Take the lines of the data below from the very first through the line containing "gold lidded tin can?" and output them exactly, pictures excluded.

▶ **Stored data entries**:
---*---
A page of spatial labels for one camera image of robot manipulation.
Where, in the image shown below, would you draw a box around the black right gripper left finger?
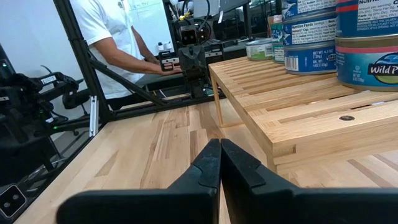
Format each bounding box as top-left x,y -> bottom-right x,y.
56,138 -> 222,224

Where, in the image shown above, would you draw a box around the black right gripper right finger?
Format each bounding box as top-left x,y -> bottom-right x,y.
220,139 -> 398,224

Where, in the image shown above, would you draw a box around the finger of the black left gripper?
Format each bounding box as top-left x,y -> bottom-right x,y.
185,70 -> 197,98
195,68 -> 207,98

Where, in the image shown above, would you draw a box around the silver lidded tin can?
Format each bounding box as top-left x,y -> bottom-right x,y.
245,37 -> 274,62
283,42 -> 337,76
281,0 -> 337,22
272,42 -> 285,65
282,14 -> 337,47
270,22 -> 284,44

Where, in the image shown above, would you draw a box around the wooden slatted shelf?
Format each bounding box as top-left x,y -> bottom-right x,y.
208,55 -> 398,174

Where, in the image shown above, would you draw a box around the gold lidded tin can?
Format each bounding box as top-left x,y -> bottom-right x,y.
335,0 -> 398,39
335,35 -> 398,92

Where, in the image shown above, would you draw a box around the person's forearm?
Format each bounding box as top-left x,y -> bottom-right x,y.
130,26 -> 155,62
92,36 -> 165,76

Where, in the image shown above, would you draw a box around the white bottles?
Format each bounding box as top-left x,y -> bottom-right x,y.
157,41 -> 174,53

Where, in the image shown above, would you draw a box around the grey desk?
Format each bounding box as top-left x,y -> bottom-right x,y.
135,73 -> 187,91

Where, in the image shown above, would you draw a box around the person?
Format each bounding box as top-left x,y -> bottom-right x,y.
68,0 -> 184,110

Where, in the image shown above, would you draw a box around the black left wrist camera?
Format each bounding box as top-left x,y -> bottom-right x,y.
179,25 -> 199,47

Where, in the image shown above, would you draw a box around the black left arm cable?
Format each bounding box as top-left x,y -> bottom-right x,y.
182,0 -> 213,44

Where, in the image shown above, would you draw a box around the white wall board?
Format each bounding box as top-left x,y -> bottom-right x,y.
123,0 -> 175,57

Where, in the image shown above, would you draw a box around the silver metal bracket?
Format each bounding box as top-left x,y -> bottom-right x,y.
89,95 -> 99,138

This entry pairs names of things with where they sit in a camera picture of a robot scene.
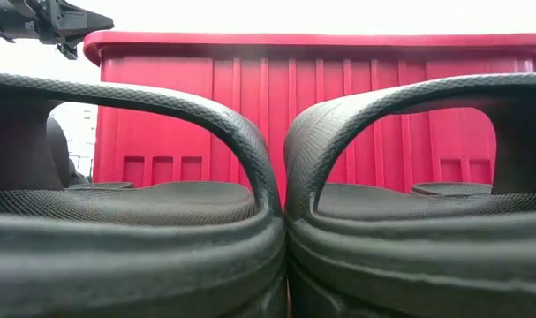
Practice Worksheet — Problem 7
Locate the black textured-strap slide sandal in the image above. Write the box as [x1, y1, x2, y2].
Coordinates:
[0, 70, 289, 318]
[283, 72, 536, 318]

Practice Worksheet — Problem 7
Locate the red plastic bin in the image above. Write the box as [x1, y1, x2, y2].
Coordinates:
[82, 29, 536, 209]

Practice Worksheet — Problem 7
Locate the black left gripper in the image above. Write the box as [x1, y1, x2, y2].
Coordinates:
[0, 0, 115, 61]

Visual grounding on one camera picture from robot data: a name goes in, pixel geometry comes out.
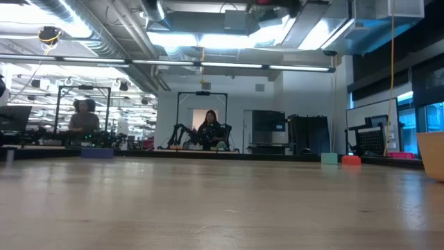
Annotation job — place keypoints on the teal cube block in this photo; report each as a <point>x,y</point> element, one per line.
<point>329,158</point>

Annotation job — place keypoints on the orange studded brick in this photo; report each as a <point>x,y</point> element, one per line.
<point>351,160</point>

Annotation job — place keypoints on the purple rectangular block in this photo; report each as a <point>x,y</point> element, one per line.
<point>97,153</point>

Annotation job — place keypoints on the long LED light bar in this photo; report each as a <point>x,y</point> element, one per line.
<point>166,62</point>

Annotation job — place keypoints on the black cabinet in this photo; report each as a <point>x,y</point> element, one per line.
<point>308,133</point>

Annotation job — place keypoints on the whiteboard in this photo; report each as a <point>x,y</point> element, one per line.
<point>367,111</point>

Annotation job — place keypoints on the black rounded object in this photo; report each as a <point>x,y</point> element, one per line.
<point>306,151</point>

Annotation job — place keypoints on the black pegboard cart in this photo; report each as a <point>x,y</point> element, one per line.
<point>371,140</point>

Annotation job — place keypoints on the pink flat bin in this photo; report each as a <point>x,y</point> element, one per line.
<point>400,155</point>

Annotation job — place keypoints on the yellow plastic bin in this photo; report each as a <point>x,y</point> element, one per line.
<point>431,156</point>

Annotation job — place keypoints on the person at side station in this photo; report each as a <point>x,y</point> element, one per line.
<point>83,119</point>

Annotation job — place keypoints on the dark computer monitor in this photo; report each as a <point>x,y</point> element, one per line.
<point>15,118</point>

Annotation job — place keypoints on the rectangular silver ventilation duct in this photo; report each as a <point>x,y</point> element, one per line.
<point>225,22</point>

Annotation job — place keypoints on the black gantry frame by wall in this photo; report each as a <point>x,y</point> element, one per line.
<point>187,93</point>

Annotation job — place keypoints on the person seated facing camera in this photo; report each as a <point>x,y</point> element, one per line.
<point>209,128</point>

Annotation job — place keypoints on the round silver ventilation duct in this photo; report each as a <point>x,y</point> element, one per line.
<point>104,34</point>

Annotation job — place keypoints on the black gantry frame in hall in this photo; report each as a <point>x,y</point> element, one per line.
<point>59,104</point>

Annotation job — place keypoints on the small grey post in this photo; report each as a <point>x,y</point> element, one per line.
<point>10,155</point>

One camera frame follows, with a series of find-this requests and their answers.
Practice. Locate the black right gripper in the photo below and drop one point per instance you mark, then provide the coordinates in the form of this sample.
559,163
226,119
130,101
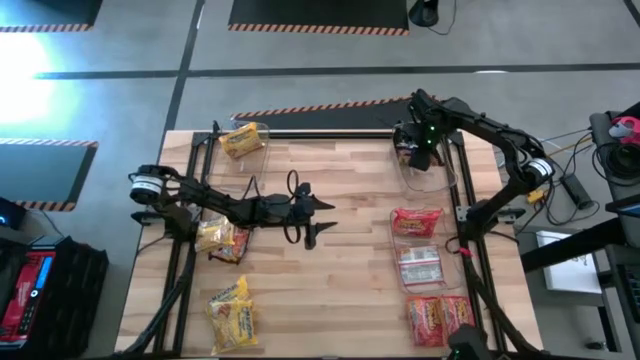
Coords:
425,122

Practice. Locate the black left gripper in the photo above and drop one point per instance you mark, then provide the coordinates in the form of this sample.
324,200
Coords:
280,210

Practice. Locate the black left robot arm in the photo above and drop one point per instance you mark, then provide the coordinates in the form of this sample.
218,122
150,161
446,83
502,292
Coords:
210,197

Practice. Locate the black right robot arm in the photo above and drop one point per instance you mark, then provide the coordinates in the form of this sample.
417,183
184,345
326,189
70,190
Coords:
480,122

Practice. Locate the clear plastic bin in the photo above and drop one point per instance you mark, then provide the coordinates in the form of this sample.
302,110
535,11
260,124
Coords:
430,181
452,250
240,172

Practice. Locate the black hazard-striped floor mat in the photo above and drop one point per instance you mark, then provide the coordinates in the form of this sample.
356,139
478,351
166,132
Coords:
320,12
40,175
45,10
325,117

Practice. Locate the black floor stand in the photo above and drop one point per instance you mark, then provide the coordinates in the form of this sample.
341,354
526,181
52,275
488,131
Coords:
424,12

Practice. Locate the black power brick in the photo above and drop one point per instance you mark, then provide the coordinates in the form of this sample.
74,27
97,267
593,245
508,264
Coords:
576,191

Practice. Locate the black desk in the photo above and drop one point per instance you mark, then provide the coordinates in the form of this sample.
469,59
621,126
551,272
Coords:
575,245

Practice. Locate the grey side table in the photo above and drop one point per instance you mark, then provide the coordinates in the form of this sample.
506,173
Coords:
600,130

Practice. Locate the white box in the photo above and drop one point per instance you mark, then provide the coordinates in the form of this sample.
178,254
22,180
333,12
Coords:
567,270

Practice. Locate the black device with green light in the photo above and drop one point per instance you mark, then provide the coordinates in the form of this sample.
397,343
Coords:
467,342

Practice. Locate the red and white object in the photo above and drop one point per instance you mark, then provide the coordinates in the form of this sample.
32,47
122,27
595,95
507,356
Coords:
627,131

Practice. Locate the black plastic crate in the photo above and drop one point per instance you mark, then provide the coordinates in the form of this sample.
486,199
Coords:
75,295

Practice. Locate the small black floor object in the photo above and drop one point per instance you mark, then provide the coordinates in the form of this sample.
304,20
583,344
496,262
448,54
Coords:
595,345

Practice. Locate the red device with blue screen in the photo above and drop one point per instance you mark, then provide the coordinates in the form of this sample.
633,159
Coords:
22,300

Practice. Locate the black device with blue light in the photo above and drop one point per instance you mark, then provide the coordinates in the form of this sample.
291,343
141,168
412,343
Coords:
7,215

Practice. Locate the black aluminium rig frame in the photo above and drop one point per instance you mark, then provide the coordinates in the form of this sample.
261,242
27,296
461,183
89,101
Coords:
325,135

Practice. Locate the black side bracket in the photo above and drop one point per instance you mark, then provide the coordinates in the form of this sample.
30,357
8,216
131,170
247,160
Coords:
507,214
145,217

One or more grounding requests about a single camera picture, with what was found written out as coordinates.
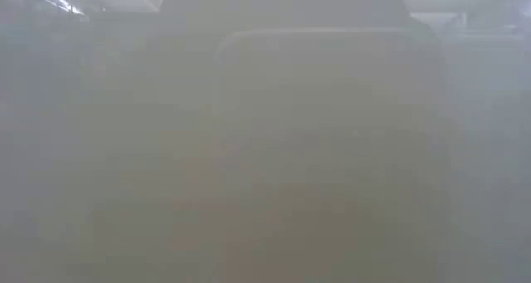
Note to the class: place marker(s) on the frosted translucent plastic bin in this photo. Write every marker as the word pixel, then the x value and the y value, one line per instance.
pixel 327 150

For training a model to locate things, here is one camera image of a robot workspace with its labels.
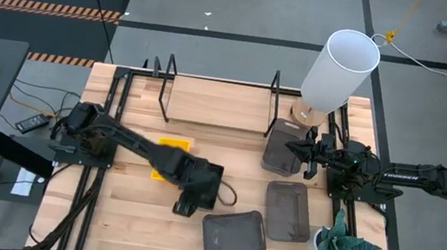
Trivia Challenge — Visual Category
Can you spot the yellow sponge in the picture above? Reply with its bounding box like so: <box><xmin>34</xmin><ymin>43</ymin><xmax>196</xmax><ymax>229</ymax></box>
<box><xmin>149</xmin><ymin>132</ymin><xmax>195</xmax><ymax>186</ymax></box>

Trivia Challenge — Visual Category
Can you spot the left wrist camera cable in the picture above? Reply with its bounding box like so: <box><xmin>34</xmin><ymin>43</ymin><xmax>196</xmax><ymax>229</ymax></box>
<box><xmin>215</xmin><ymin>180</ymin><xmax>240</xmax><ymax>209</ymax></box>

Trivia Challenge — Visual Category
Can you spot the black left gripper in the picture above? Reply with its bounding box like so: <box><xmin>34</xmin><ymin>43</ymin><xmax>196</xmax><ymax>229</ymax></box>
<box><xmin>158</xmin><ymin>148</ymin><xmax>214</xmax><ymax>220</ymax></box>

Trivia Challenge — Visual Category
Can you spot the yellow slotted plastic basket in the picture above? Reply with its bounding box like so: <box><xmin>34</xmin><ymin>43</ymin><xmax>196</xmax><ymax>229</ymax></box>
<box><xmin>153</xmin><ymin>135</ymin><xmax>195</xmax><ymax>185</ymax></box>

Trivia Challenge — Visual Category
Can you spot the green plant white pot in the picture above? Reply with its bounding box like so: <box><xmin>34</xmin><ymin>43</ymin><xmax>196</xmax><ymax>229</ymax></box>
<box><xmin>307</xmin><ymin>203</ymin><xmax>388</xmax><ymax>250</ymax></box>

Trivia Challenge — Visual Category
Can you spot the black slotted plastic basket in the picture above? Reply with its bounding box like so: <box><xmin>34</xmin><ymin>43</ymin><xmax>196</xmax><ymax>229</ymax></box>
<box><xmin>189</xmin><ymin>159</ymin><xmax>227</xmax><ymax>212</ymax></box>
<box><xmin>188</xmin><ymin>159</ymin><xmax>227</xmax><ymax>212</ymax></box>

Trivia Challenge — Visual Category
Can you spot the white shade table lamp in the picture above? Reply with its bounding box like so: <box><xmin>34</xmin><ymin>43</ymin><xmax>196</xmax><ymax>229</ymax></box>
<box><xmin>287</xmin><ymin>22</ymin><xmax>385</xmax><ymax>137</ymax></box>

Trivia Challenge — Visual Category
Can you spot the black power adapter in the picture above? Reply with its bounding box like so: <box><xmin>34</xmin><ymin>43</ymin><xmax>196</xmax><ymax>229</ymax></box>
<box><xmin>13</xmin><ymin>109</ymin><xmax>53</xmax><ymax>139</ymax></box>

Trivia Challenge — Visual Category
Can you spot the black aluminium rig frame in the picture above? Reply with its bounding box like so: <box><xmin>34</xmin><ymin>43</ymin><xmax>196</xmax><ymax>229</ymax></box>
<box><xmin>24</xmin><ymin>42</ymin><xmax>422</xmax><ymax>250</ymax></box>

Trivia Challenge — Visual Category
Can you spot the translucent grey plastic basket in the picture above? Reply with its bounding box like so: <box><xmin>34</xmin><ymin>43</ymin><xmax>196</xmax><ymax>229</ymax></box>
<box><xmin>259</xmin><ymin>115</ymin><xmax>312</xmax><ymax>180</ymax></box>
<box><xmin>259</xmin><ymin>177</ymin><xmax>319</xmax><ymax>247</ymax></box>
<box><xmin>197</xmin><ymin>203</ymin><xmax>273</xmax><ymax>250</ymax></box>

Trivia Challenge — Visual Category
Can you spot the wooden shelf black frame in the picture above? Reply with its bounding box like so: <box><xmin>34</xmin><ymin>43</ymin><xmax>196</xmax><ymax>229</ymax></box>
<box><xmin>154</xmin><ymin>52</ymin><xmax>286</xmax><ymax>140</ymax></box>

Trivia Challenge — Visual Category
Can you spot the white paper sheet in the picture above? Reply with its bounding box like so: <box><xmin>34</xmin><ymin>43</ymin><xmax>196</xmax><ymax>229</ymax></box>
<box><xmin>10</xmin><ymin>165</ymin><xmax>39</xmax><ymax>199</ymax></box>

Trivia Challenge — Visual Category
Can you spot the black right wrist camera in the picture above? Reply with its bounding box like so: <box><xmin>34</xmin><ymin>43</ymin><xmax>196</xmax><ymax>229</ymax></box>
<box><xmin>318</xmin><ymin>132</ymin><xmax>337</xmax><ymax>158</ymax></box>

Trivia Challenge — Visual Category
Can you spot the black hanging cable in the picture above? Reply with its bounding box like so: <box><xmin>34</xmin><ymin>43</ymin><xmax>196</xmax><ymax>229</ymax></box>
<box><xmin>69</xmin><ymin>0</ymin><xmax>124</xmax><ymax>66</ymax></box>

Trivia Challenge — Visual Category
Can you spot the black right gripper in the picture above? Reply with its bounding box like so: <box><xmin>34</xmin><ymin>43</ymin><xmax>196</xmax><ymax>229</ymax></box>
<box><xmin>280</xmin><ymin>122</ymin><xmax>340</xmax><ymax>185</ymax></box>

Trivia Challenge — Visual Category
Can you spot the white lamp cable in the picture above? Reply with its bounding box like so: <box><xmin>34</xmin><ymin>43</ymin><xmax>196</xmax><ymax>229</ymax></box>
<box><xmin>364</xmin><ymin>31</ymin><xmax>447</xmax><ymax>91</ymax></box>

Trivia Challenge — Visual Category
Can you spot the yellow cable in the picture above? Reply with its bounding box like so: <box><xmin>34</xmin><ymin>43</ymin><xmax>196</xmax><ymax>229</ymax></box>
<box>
---*---
▶ **SOLUTION BELOW**:
A page of spatial labels for one camera image of robot manipulation.
Where, in the image shown below, would you draw a box around the black right gripper left finger?
Format each bounding box as top-left x,y -> bottom-right x,y.
56,138 -> 222,224

Where, in the image shown above, would you draw a box around the black right gripper right finger?
Format each bounding box as top-left x,y -> bottom-right x,y.
220,139 -> 398,224

Where, in the image shown above, would you draw a box around the finger of the black left gripper?
Format each bounding box as top-left x,y -> bottom-right x,y.
185,70 -> 197,98
195,68 -> 207,98

Where, in the image shown above, would you draw a box around the silver lidded tin can?
Format each bounding box as top-left x,y -> bottom-right x,y.
245,37 -> 274,62
283,42 -> 337,76
281,0 -> 337,22
272,42 -> 285,65
282,14 -> 337,47
270,22 -> 284,44

Where, in the image shown above, would you draw a box around the wooden slatted shelf?
Format each bounding box as top-left x,y -> bottom-right x,y.
208,55 -> 398,174

Where, in the image shown above, would you draw a box around the gold lidded tin can?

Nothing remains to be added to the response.